Memorandum by Martin Twomey, Hackney and
Shoreditch NO2ID Group
When a recent conversation turned to the creeping
surveillance society and identity cards the person I was speaking
to told me about his elderly parents' recollections of WWII identity
cards. They spoke of the British public a few years after the
war ended becoming fed up with growing intrusion and harassment,
with every jobs-worth official from post office clerks to railway
porters, bus inspectors to bobbies on the beat constantly demanding
people's identity cards. They told of people gathering in the
streets to burn their cards in defiance of what had come to symbolise
an overbearing and ever more intrusive state.

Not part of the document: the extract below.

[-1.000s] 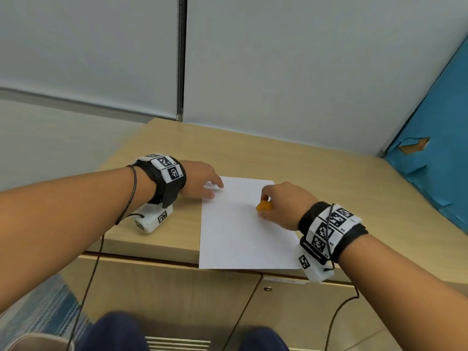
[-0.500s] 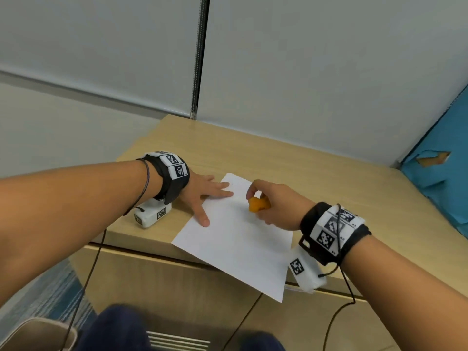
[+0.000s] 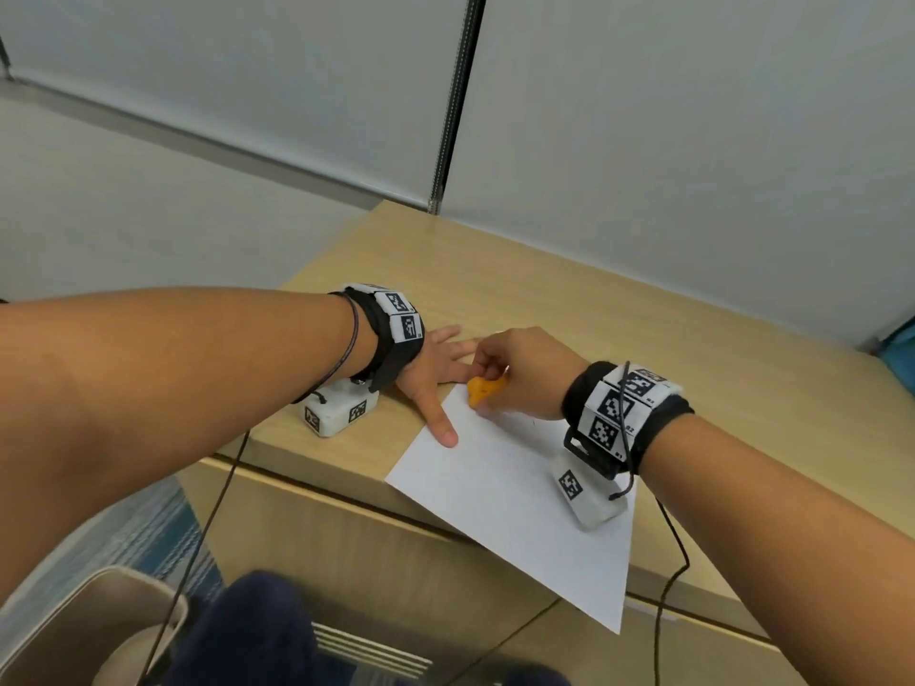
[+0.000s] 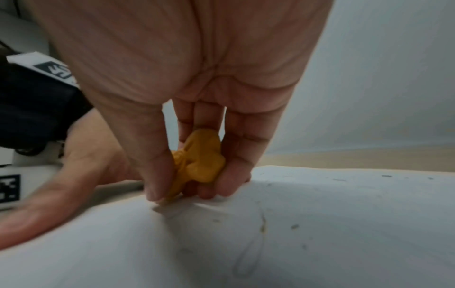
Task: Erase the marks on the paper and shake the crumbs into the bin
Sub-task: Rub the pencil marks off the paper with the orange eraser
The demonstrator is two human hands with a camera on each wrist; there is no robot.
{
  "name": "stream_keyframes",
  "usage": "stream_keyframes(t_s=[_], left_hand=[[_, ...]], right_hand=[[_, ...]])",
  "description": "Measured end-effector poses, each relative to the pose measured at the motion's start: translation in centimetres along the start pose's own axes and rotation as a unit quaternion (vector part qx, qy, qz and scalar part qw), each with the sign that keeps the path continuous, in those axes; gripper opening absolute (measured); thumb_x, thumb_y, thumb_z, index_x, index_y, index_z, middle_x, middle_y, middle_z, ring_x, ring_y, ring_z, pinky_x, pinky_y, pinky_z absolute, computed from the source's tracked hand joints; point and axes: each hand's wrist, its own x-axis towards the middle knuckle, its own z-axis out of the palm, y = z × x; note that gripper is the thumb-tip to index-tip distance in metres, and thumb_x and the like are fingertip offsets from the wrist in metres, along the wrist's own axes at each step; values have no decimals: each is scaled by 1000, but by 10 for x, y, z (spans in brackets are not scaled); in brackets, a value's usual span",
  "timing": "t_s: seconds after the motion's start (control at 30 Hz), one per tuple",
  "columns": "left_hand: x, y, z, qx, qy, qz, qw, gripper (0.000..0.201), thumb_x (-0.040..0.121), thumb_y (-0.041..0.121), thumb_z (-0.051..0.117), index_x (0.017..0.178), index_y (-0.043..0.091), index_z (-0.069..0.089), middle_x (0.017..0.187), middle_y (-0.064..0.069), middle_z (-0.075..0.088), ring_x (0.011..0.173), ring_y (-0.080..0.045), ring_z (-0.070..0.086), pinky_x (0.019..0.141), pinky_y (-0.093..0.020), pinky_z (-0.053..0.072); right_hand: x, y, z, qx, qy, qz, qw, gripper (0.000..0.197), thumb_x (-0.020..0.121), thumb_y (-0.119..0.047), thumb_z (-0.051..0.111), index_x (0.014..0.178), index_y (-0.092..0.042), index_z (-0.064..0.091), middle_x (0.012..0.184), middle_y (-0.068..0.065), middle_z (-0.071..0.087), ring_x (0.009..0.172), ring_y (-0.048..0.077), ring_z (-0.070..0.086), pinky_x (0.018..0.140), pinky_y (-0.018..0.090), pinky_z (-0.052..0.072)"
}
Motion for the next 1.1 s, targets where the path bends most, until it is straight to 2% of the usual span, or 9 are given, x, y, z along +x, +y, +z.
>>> stream_keyframes(t_s=[0.13, 0.3, 0.47, 0.6, 0.67, 0.77, 0.83, 0.97, 1.1], left_hand=[[4, -5, 3, -8, -3, -12, 1000, 117, 71, 77, 65, 151, 47, -14, 157, 7, -35, 144, -29, -34, 114, -57, -13], [7, -6, 4, -6, -6, -2, 1000, 116, 68, 80, 64, 152, 48, -8, 158, 7, -34, 142, -32, -36, 113, -59, -14], [7, -8, 5, -14, 3, 4, 1000, 122, 63, 80, 68, 151, 50, -11, 158, 5, -34, 143, -30, -35, 113, -55, -16], [9, -6, 4, -8, -6, 0, 1000, 114, 68, 80, 65, 154, 45, -1, 159, 8, -32, 142, -33, -37, 116, -61, -12], [10, -8, 6, -9, 0, -1, 1000, 116, 66, 81, 65, 153, 48, -5, 158, 6, -35, 142, -33, -36, 116, -60, -13], [8, -7, 5, -8, 8, -3, 1000, 119, 68, 78, 66, 151, 49, -14, 158, 3, -35, 143, -30, -35, 114, -55, -16], [8, -6, 4, -3, 5, -1, 1000, 118, 68, 79, 65, 151, 48, -12, 158, 4, -35, 143, -30, -35, 113, -55, -17], [15, -11, 8, 5, -3, -6, 1000, 122, 59, 89, 61, 152, 49, -8, 157, 7, -35, 142, -32, -36, 116, -63, -11], [9, -9, 6, -12, 12, -3, 1000, 121, 65, 80, 66, 148, 53, -17, 157, 5, -37, 144, -30, -34, 114, -57, -13]], right_hand=[[5, 1, -5, 22, -13, 13, 1000, 13, 78, -30, 82, 84, -21, 76, 84, -3, 72, 68, 9, 59, 66, 27, 51], [5, -5, 0, 8, -50, -34, 998, 15, 78, -30, 83, 86, -20, 74, 76, -9, 66, 66, 7, 56, 64, 24, 49], [18, 5, -4, -48, 18, -8, 999, 12, 82, -26, 75, 79, -17, 69, 77, -4, 67, 72, 18, 62, 63, 30, 52], [3, -14, 5, -36, -47, -79, 995, 16, 79, -28, 78, 70, -24, 64, 63, -12, 57, 57, 5, 52, 56, 18, 43], [5, -9, 2, -22, -59, -65, 996, 16, 78, -29, 80, 72, -25, 67, 63, -14, 58, 57, 2, 54, 57, 16, 45], [16, 8, -6, -37, 14, -10, 999, 13, 81, -27, 76, 78, -15, 71, 71, -10, 64, 65, 10, 61, 63, 30, 54], [14, 4, -2, -45, 27, -14, 999, 11, 81, -24, 74, 78, -14, 70, 74, -5, 66, 69, 16, 63, 66, 34, 56], [4, -11, 3, -18, -65, -52, 996, 17, 77, -28, 83, 72, -26, 66, 68, -14, 60, 61, 2, 56, 59, 17, 45], [18, 12, -8, -34, 22, 13, 999, 12, 80, -26, 78, 79, -15, 72, 75, -8, 67, 71, 14, 64, 60, 22, 48]])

And well they might! Wartime identity cards,
when introduced in 1939, had just three administrative functions:
national service, national security and food rationing. Within
11 years this had risen to 39, and showing your identity card
for the most trivial of purposes had become routine.
This began to unravel on 26 June 1951, due to
the defiance of one man: Clarence Willcock. Mr Willcock refused
to produce his ID card when stopped by a police officer. Lord
Goddard, Lord Chief Justice, summing up in the resulting appeal
court case said; "To use Acts of Parliament, passed for particular
purposes during war, in times when the war is pasttends
to turn law-abiding subjects into lawbreakers, which is a most
undesirable state of affairs". As a result, in 1952, as Winston
Churchill abolished the last compulsory ID scheme in Britain.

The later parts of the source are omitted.